US President Donald Trump. Photo: EPA/Justin Lane.US President Donald Trump. Photo: EPA/Justin Lane.

Foreign Minister Witold Waszczykowski said Poland had not been important to previous US presidents.

Waszczykowski said an exception was outgoing President Barack Obama's administration's mid-2016 decision to bolster NATO's eastern flank, which he hopes Trump will maintain.

Waszczykowski also hopes that American troops being dispatched in CEE will draw American businesses to the region, which he called stable, calm and safe.

However, Radio Poland correspondent Michał Żakowski said the new US president may want to change NATO, following election remarks in which Trump said the alliance was “obsolete”.

“We should think about how Trump wants to change NATO,” Żakowski said, pointing out that the president's inaugural speech reiterated election campaign rhetoric.

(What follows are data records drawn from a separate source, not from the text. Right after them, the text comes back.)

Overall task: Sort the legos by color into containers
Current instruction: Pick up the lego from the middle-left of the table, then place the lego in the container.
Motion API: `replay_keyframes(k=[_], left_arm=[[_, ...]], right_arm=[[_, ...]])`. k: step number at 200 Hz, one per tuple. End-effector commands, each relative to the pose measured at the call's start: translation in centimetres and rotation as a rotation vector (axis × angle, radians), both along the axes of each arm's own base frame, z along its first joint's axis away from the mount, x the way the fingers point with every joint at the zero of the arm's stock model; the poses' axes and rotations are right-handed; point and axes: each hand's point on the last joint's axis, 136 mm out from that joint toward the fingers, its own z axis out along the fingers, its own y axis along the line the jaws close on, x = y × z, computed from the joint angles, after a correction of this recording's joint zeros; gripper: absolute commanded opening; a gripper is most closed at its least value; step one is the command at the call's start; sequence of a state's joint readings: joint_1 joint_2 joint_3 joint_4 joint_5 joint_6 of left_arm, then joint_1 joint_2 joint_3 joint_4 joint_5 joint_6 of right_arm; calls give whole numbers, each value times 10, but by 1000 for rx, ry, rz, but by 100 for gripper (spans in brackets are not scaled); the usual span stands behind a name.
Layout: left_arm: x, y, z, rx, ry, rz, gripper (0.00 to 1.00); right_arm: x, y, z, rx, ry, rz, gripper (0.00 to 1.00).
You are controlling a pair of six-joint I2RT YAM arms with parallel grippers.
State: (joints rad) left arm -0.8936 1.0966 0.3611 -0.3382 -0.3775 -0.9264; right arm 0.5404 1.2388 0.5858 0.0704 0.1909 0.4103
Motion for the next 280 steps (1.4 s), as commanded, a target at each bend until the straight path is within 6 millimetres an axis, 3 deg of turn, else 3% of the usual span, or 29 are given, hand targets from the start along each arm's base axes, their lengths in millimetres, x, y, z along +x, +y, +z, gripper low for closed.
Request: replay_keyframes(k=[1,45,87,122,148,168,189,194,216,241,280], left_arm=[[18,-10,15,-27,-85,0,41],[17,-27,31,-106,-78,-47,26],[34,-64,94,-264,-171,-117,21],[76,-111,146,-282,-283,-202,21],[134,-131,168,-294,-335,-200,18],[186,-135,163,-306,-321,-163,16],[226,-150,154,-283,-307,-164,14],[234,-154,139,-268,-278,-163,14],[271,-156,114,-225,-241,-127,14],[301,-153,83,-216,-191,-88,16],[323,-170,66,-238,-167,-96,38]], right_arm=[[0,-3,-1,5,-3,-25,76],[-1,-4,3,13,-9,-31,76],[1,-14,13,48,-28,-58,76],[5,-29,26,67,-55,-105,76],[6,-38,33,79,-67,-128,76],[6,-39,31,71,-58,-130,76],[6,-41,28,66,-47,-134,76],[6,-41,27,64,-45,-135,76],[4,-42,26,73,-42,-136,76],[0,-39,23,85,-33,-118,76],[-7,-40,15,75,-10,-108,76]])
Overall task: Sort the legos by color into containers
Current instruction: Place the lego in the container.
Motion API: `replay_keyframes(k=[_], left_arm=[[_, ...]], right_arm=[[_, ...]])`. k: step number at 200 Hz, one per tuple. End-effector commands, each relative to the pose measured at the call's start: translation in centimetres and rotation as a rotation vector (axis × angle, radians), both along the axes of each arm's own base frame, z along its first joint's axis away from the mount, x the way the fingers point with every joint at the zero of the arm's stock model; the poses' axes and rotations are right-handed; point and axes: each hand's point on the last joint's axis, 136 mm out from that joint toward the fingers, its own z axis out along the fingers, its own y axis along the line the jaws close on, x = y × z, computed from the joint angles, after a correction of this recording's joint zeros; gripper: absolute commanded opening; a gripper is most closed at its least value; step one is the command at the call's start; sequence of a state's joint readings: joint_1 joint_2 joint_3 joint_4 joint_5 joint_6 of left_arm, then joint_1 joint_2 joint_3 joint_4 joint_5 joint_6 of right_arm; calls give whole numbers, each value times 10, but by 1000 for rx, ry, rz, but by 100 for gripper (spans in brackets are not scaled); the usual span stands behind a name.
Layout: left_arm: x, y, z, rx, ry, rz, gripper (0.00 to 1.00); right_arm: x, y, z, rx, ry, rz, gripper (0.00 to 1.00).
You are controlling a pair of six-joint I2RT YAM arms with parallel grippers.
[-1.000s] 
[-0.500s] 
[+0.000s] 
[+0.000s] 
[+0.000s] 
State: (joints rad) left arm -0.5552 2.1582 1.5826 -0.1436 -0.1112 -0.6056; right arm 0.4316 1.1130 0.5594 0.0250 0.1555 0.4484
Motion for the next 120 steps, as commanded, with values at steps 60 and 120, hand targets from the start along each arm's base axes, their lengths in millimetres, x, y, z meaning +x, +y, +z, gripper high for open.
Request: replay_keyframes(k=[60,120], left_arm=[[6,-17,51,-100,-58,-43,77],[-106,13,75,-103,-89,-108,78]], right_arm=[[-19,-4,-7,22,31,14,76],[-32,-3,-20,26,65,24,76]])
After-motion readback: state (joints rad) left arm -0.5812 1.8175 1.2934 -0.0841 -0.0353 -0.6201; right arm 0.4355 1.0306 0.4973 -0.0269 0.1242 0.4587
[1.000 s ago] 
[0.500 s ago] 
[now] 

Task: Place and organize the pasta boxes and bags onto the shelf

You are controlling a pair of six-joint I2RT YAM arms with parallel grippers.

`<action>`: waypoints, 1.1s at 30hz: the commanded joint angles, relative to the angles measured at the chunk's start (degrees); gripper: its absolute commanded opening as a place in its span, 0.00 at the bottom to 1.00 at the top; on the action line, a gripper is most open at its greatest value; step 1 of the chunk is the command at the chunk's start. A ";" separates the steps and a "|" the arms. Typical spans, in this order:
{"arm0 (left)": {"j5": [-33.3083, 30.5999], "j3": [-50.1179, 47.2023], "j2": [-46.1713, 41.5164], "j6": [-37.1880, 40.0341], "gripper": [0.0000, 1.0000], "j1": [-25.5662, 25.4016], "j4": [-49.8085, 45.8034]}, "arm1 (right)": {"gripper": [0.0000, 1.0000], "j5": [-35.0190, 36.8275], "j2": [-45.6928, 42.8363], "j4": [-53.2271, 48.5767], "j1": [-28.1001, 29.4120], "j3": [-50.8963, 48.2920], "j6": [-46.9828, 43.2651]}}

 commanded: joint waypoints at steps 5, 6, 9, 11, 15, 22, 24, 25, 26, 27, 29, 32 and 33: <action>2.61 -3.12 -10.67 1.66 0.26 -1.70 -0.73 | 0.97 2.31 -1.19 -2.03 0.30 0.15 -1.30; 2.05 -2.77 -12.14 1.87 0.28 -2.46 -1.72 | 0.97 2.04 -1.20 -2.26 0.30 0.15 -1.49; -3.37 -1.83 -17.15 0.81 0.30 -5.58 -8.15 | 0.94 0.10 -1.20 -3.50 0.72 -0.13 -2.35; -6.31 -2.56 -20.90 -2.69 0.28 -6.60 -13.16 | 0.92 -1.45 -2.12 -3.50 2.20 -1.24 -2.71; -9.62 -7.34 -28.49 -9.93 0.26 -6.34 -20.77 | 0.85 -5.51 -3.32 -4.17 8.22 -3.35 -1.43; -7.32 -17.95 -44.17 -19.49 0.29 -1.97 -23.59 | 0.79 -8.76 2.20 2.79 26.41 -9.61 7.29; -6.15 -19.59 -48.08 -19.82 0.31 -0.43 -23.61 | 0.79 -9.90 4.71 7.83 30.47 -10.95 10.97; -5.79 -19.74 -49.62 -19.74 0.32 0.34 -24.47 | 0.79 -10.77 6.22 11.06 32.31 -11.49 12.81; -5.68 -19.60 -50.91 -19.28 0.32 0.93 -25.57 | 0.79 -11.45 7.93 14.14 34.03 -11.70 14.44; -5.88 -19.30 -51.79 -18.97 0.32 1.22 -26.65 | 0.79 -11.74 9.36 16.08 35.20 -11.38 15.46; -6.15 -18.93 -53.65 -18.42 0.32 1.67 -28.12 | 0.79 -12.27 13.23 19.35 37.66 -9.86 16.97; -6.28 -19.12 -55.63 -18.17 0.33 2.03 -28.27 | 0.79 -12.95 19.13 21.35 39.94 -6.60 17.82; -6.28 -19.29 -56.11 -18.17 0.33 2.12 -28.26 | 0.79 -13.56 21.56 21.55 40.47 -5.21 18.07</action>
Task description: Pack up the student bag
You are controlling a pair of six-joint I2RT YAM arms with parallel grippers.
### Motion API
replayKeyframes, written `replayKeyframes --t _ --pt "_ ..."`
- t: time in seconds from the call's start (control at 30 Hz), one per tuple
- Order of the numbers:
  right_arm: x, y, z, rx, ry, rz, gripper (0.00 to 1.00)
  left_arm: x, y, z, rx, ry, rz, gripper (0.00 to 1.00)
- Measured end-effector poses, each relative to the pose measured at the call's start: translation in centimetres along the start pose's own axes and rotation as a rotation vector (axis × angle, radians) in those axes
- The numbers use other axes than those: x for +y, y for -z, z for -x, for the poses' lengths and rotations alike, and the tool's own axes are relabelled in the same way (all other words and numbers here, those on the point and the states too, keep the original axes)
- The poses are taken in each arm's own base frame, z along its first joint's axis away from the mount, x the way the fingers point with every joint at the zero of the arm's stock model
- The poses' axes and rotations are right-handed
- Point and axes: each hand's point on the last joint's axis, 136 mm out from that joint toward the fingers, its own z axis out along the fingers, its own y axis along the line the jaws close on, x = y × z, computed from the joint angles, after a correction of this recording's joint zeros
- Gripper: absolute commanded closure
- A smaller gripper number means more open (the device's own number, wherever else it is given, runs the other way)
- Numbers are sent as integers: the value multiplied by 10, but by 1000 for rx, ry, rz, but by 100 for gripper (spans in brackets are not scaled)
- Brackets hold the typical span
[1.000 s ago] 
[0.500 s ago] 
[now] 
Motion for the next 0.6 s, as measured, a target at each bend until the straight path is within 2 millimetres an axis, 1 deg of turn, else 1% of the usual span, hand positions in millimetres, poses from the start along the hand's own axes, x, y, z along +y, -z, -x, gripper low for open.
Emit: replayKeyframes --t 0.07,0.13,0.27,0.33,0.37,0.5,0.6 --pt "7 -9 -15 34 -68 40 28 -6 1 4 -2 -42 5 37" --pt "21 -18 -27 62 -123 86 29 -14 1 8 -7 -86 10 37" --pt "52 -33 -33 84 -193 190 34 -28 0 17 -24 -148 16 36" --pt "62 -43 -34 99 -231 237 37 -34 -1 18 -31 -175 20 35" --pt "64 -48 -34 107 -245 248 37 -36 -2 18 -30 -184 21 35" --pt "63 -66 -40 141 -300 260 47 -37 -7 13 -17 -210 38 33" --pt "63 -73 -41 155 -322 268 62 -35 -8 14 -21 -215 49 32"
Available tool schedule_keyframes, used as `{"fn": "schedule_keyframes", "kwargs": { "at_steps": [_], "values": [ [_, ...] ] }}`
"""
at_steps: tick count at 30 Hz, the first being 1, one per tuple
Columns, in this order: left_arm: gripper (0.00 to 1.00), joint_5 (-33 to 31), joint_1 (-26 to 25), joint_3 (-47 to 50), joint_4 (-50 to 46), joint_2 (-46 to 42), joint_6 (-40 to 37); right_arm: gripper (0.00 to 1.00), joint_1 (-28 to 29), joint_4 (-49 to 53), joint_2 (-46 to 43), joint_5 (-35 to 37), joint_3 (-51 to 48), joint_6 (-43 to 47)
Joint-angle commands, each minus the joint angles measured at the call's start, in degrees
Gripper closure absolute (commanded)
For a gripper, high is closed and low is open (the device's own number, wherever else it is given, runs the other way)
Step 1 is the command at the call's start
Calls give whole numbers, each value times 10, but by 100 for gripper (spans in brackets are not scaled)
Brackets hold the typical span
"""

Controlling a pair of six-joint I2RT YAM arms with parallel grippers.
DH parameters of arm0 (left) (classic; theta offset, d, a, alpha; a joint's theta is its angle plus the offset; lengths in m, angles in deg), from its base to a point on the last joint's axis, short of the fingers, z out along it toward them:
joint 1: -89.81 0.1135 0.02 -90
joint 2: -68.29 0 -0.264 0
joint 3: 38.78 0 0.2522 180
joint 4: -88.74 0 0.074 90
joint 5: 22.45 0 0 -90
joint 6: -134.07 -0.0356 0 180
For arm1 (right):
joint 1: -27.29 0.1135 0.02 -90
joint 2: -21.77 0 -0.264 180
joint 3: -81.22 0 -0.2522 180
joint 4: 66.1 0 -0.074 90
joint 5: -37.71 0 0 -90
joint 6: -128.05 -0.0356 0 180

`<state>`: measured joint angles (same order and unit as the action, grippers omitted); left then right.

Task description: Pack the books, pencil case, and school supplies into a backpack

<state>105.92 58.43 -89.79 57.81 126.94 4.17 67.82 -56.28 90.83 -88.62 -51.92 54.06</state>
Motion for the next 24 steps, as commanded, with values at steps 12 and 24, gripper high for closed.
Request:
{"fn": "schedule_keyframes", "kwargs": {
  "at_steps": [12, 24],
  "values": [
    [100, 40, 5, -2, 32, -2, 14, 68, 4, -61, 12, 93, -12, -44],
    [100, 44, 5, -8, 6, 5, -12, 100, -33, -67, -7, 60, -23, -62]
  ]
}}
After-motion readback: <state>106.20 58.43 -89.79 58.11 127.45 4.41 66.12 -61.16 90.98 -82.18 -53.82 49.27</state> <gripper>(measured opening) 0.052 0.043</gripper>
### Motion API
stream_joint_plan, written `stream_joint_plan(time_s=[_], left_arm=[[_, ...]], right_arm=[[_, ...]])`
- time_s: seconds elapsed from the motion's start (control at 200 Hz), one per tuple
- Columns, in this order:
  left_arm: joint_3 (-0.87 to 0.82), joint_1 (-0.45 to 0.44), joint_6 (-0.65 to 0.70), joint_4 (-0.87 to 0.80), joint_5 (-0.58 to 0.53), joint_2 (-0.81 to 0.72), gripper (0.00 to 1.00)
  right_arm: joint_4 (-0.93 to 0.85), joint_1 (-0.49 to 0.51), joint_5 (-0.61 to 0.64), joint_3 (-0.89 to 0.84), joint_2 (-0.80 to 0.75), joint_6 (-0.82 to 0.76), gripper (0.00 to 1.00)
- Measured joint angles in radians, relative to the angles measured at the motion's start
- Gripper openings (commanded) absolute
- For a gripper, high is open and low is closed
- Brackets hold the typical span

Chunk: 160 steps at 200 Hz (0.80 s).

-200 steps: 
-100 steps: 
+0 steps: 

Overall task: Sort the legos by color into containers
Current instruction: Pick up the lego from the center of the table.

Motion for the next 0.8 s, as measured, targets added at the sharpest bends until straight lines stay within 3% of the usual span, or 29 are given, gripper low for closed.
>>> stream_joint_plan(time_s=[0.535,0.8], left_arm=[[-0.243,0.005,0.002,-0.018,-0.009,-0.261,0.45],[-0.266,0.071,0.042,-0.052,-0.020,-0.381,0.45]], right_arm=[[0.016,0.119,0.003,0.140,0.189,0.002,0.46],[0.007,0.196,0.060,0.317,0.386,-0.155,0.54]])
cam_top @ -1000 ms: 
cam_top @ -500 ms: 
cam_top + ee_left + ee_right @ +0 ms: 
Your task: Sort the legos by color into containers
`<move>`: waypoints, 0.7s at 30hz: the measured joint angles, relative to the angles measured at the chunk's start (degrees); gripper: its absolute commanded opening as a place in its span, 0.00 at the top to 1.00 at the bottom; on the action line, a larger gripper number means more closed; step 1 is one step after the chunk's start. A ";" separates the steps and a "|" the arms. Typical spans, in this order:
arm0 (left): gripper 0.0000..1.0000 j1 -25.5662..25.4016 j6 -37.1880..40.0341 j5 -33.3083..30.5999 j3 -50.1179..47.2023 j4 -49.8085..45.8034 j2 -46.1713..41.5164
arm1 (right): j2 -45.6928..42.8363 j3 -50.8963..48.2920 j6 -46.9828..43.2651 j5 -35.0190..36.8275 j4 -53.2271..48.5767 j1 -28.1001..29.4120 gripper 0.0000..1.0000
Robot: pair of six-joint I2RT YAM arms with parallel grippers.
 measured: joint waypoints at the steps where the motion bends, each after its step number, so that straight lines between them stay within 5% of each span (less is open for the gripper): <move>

“I can imagine that he could say, for example, that Russia should join NATO,” Żakowski said.

The correspondent also said that Trump was elected by voters dissatisfied with the political establishment.

“Accusations directed at Washington were such: that the right to bear arms was violated, that religious freedoms were violated,” Żakowski said.

He added: “This was the great voice of people who said: 'You do not respect the constitution and because of that we do not want to see you in power'”.

Foreign affairs expert Jarosław Guzy also referred to Trump's anti-establishment claims.

“Trump is a celebrity who, in terms of public relations, splendidly played the election campaign,” Guzy said, adding: “He struck at voters who were cast away by the establishment”.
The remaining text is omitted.